*What to work on:*
Restate the whole of the data verbatim, omitting nothing.

*Data section:*
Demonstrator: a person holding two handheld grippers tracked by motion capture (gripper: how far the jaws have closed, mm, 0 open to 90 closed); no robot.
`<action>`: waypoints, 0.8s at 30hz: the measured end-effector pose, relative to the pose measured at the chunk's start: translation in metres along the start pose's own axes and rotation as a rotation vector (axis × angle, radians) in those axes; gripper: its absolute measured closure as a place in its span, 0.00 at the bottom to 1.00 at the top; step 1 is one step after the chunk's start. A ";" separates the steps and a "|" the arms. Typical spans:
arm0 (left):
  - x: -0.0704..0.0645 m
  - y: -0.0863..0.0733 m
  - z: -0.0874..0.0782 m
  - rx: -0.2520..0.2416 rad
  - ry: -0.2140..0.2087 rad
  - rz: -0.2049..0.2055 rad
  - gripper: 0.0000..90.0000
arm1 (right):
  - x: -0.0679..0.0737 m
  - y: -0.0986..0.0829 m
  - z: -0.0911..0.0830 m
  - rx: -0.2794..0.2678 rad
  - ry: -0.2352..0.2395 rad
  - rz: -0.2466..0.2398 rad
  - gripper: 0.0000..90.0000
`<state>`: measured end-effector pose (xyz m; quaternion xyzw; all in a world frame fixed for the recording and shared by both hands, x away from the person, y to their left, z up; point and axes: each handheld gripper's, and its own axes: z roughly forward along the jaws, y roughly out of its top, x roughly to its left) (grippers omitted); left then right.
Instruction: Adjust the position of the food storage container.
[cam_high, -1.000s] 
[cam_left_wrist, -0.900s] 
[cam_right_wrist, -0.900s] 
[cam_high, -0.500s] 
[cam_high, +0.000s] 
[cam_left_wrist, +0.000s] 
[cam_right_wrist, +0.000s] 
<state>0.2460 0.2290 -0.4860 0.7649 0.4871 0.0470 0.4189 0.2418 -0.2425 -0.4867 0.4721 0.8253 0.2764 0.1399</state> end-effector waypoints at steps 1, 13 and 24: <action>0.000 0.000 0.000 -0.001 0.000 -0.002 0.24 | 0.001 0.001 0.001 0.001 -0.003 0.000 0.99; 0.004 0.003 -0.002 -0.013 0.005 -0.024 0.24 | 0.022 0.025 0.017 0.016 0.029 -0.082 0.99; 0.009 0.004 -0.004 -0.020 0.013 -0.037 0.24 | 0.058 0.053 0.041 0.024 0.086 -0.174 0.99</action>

*Exercise response:*
Demonstrator: a person holding two handheld grippers tracked by motion capture (gripper: how far the jaws have closed, mm, 0 open to 90 closed); no robot.
`<action>`: waypoints, 0.8s at 30hz: the measured end-effector pose, relative to the pose measured at the chunk's start: translation in metres along the start pose's own axes and rotation as a rotation vector (axis × angle, radians) in those axes; gripper: its absolute measured closure as a place in its span, 0.00 at the bottom to 1.00 at the top; step 1 is one step after the chunk's start. A ";" separates the steps and a "|" the arms. Typical spans:
arm0 (left):
  - x: -0.0704..0.0645 m
  - y: -0.0863..0.0733 m
  - z: -0.0874..0.0782 m
  - rx: -0.2520..0.2416 rad
  - ry: -0.2140..0.2087 rad
  - rz: -0.2049..0.2055 rad
  - gripper: 0.0000..90.0000
arm1 (right):
  - x: -0.0679..0.0737 m
  - y: -0.0986..0.0829 m
  - z: -0.0911..0.0830 m
  - rx: -0.2794..0.2678 rad
  - ry: -0.2352..0.2395 rad
  - rz: -0.2466..0.2398 rad
  - gripper: 0.0000..90.0000
`<state>`: measured end-effector pose (xyz m; quaternion xyzw; all in a world frame fixed for the recording and shared by both hands, x away from the person, y to their left, z up; point and axes: each handheld gripper's, and its own axes: z roughly forward along the jaws, y roughly out of its top, x roughly to its left) (grippers omitted); left then right.
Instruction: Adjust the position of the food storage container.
[cam_high, -1.000s] 
[cam_left_wrist, -0.900s] 
[cam_right_wrist, -0.900s] 
[cam_high, -0.500s] 
[cam_high, +0.000s] 
[cam_left_wrist, +0.000s] 
[cam_right_wrist, +0.000s] 
<state>0.2460 0.2290 -0.4860 0.7649 0.4871 0.0470 0.4189 0.2418 -0.2425 -0.4867 0.4721 0.8253 0.2764 0.1399</state> end-effector waypoints at steps 1, 13 and 24: <action>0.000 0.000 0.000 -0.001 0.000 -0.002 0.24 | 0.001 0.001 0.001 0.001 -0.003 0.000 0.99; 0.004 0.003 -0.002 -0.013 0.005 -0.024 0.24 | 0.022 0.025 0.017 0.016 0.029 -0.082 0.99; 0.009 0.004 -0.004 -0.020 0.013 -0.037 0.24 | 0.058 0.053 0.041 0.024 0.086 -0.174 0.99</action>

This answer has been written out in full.